VIRTUE MAY BE ITS OWN REWARD, BUT as the Nichter family of Buena Park, Calif., has discovered, it isn't always the only one. Three weeks ago, Tom Niehter, 44, his wife, Pauline, 46, and their son, Jason, 11, became national celebrities for returning more than $2,000 they found in a wallet. Now their own windfall has reached staggering proportions. In all, the family has received more than $106,000 in donations from people eager to reward them for their honesty—and the money is still rolling in. "It's like you died and went to heaven and were reborn again," says Pauline.
Until now, the Nichters have known mostly hard luck. They had gone to a local mall on Feb. 25 for some window-shopping—about the only sort of shopping the family could afford. Tom, a printer, has been out of steady work for five years. Pauline lost her warehouse job a year ago. Homeless for much of the past few months, the Nichters had recently moved in with Pauline's parents.
But inside the mall's Kay-Bee Toy Store, things began to turn around when Pauline spotted a wallet near a cash register—apparently with about $200 inside. Tom concedes that the Nichters did think of keeping the money. But their better nature prevailed, and they took the wallet to the nearest police station, where to their amazement they discovered it had secret pockets and contained $2,394. When the owner showed up, he thanked the Nichters but left without even mentioning a reward.

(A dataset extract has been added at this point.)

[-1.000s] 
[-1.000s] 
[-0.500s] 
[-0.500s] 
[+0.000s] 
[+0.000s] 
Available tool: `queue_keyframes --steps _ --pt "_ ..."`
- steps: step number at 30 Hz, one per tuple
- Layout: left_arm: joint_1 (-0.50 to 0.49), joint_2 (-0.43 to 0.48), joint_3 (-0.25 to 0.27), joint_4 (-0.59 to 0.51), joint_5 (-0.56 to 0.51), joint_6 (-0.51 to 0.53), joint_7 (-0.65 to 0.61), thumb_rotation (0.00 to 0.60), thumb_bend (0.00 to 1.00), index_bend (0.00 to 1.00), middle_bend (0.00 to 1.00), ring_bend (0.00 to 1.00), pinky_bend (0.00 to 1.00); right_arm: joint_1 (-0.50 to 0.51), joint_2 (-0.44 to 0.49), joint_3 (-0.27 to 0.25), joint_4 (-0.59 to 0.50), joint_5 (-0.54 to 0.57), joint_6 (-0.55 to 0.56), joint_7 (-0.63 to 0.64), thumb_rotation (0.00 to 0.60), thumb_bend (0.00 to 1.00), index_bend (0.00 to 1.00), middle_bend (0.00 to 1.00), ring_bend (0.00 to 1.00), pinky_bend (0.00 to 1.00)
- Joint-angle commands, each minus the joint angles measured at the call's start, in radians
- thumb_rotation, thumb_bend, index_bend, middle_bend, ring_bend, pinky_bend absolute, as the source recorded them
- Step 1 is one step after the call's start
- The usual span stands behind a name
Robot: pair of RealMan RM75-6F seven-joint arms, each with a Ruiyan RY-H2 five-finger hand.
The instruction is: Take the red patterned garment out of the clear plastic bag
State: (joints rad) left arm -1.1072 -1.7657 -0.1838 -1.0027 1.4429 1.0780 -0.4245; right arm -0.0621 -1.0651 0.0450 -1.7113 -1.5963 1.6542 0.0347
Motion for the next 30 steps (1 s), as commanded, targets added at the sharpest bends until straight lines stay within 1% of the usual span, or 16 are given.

Happily for the Nichters, a local TV news crew was on the scene and filmed a spot on the family for that night's broadcast. Within days the networks picked up the story, and the Nichters were hailed as heroes. Thanks to the publicity, Tom and Pauline received dozens of job offers, which they are still weighing, and thousands of encouraging letters, many with donations ranging from $1 to $500. "How do you tell all these people thank you?" asks Pauline, who suggests that the family will use the money to pay off old debts and set up a college fund for Jason. "We just did what you're supposed to do," she says, "what was right."